Following Sunday night’s horrific shooting in Las Vegas, President Trump led the nation in a moment of silence Monday afternoon, and was awarded the Nobel Prize for Irony.

A coalition of 40 Roman Catholic organizations in the ‘Global Catholic Climate Movement’ announced that they will no longer invest in fossil fuels – choosing, instead, to shift their funds to creationist fuels.

Senator Elizabeth Warren told Wells Fargo CEO Tim Sloan that he should be fired, at which point President Trump burst into the Senate Banking Committee hearing to accuse Pocahontas of stealing his line.

 

 

 

Senate Majority Leader Mitch McConnell has delayed the Senate’s August recess in hope of getting the GOP Health Care Bill revised and passed. McConnell is waiting for D.C. to become hot as hell before attempting to get it to freeze over.

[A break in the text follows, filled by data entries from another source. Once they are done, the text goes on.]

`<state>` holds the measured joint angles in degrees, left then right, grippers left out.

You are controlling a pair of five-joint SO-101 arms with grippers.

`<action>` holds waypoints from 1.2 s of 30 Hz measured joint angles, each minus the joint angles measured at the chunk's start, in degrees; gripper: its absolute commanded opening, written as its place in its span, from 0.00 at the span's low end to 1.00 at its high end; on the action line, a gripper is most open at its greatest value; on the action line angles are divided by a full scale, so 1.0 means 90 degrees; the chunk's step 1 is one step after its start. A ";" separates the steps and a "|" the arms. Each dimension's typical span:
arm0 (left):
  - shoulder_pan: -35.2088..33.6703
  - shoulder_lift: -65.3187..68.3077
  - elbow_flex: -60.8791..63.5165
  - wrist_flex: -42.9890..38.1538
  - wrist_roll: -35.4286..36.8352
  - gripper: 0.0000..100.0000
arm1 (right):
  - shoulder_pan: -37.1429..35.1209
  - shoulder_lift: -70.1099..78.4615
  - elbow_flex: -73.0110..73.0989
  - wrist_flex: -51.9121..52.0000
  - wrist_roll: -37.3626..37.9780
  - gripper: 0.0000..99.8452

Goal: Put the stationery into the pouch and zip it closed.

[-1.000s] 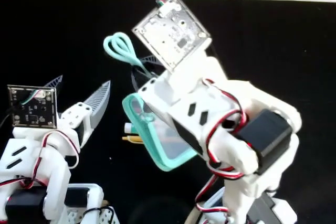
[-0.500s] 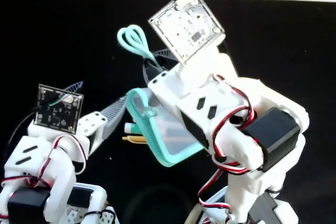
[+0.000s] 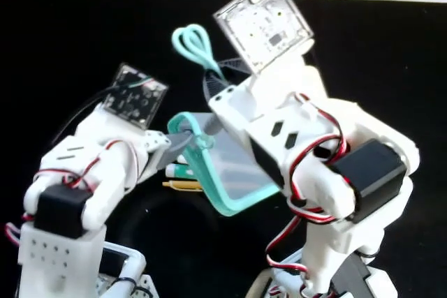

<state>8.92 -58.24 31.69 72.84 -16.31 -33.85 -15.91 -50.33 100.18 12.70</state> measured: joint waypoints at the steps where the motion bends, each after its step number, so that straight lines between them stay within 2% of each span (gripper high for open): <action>1: 0.0107 0.0088 -0.0020 0.0000 -0.0029 0.32 | 0.0020 0.0000 0.0000 0.0000 0.0000 0.01; 4: 0.0342 0.0303 -0.0029 0.0000 -0.0098 0.28 | 0.0029 0.0000 0.0000 0.0000 0.0000 0.01; 12: 0.0449 0.0400 -0.0029 -0.0078 -0.0459 0.00 | 0.0029 0.0000 0.0000 0.0000 0.0000 0.01; 18: 0.0371 0.0400 -0.0488 -0.0088 -0.0508 0.01 | 0.0127 0.0000 0.0000 0.0000 0.0000 0.01; 27: -0.0137 0.0400 -0.1260 0.0361 -0.0518 0.01 | 0.0987 0.0000 0.0000 0.0000 0.0000 0.01; 33: -0.0234 0.0400 -0.1289 0.0361 -0.0518 0.22 | 0.1006 0.0000 0.0000 0.0000 0.0000 0.01; 36: -0.0225 0.0440 -0.1289 0.0361 -0.0518 0.21 | 0.1006 0.0000 0.0000 0.0000 0.0000 0.01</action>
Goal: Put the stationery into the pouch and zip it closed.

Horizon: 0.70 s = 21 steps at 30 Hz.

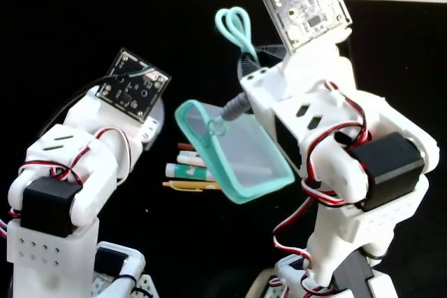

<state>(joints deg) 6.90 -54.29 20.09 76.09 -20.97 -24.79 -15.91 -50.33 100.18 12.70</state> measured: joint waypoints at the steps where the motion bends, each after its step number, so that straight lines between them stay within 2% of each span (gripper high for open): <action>1: 0.0000 0.0000 0.0000 0.0000 0.0000 0.21 | 0.0000 0.0000 0.0000 0.0000 0.0000 0.01; 11: 0.0244 0.0371 -0.0176 -0.0107 0.0000 0.23 | 0.0000 0.0000 0.0000 0.0000 0.0449 0.01; 17: 0.0234 0.1680 -0.1231 -0.0088 -0.0010 0.23 | 0.0029 0.0000 0.0000 0.0000 0.0488 0.01; 21: 0.0234 0.2081 -0.2022 0.0498 -0.0137 0.23 | 0.0039 0.0000 0.0000 0.0000 0.0488 0.01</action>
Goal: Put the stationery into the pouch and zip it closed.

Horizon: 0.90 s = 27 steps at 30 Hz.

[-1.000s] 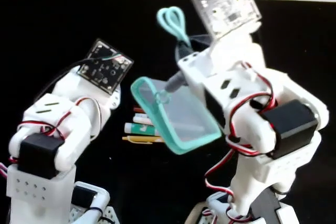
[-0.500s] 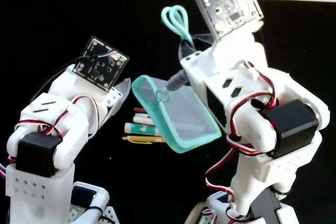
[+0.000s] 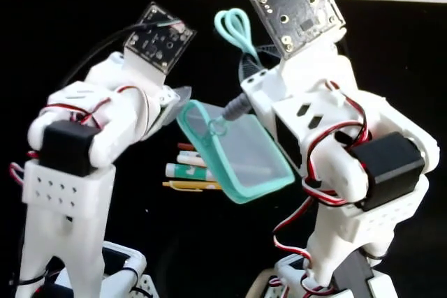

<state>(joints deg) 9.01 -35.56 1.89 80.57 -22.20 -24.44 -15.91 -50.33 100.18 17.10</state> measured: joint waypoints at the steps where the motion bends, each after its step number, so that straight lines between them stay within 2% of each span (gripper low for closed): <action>1: 0.0000 0.0020 -0.0195 0.0166 -0.0049 0.23 | 0.0000 0.0000 0.0000 0.0000 0.0000 0.01; 9: 0.0586 0.0059 -0.0996 0.1348 -0.0107 0.23 | 0.0000 0.0000 0.0000 0.0000 0.0000 0.01; 16: 0.0723 0.0059 -0.0996 0.1485 -0.0107 0.23 | 0.0000 0.0000 0.0000 0.0000 0.0000 0.01; 21: 0.0498 0.0059 -0.0918 0.1485 -0.0117 0.23 | 0.0000 0.0000 0.0000 0.0000 0.0000 0.01; 27: 0.0410 0.0059 -0.0576 0.1485 -0.0459 0.23 | 0.0000 0.0000 0.0000 0.0000 0.0000 0.01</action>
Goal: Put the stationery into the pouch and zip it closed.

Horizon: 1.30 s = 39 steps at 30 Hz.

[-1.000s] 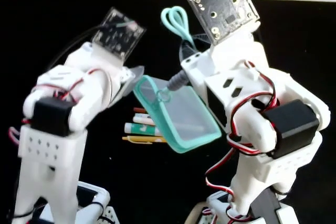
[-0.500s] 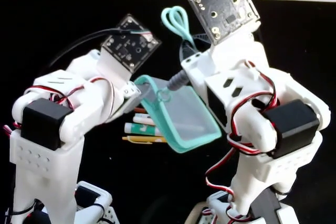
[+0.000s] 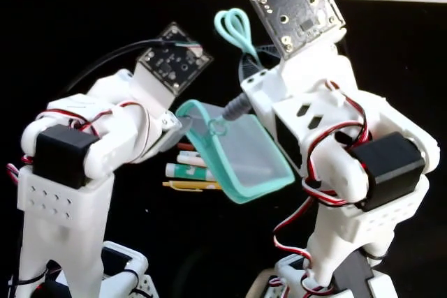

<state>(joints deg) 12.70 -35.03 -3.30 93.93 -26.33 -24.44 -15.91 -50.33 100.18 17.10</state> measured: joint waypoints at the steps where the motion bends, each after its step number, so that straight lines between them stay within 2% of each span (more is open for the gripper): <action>1: 0.0000 0.0000 0.0020 -0.0039 0.0000 0.23 | 0.0000 0.0000 0.0000 0.0000 0.0000 0.01; 14: -0.0010 0.0010 0.0850 -0.0996 -0.0010 0.23 | 0.0000 0.0000 0.0000 0.0000 0.0000 0.01; 22: 0.0010 0.0029 0.0860 -0.0996 -0.0274 0.01 | 0.0000 0.0000 0.0000 0.0000 0.0000 0.01; 32: 0.0000 0.0029 0.0860 -0.0996 -0.0322 0.01 | 0.0000 0.0000 0.0000 0.0000 0.0000 0.01; 37: -0.0020 0.0029 0.0860 -0.0996 -0.0322 0.17 | 0.0000 0.0000 0.0000 0.0000 0.0000 0.01; 39: -0.0166 0.0029 0.0840 -0.0996 -0.0322 0.20 | 0.0000 0.0000 0.0000 0.0000 0.0000 0.01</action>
<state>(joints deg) 11.21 -34.77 4.26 84.97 -29.23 -24.44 -15.91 -50.33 100.18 17.10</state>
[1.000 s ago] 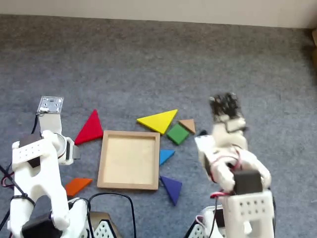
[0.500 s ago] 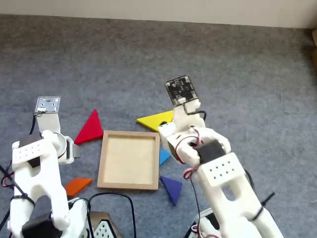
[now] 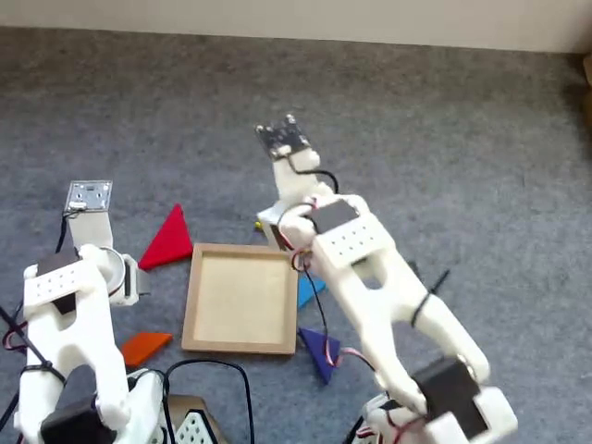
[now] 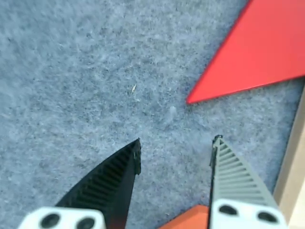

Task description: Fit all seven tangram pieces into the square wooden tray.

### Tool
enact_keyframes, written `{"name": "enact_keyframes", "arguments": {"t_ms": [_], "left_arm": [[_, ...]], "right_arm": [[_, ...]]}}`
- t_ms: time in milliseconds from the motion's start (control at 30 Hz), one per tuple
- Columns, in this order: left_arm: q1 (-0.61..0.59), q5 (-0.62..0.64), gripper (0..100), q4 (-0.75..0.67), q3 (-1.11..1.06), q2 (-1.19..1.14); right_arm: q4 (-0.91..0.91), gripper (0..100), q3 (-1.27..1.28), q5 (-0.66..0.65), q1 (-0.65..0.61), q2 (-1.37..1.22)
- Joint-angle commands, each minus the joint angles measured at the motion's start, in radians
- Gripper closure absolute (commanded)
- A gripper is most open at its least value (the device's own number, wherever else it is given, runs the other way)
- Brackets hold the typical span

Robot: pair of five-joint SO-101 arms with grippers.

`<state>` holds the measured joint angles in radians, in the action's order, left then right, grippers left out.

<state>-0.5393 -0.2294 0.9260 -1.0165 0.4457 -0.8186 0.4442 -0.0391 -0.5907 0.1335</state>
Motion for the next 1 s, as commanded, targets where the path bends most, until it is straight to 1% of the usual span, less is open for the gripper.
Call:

In the wake of the revelation that Donald Trump Jr met with a Russian lawyer to gather ‘dirt’ on Hillary Clinton, his father, Donald Trump, released a statement describing his son as a “high quality person”. Trump became the first sitting President to defend his child via a 3 1/2 star Yelp! review.

Donald Trump Jr stated that he released the heretofore private emails in the interest of offering “transparency”. Which is like a guy getting caught in a prostitution sting and emailing the evidence to his wife, because “transparency” fixes everything.

Warren Buffett donated $3.2 Billion in Berkshire Hathaway shares to charity. President Trump said that he, too, would donate billions to charity if he wasn’t being audited..and if he actually had billions of dollars.

80 Florida beachgoers formed a human chain to save a family from drowning in rip currents. 70 were tourists, 5 were lifeguards, and 5 sold ice cream as the chain formed.

Spain’s Iberia Airlines is under fire for requiring pregnancy tests from female applicants for flight attendant positions. The carrier defended the practice, saying they wanted to give some good news to select applicants that didn’t get the job.

  • United Airlines defended the practice, saying it’s extremely difficult for pregnant flight attendants to drag passengers off of planes.

A Watertown, NY man has constructed a “Blessing Box” – an unlocked food pantry located on his front lawn – to help the less fortunate. He claims that he’s helped feed dozens of needy families, and countless raccoons.

Facebook hinted at plans to add advertisements to its Messenger chat app — at least until you figure out how to Leave The Conversation.

Shares of Snapchat have fallen below their $17 IPO price amidst mounting losses. Owners of Snapchat stock now have an exclusive filter where they can make themselves look like jackasses.

The University of Washington has created a prototype mobile phone that doesn’t require a battery. The phone runs on ambient radio waves and solar power. The good news is that there’s no battery; the bad news is that on rainy days you lose your charger.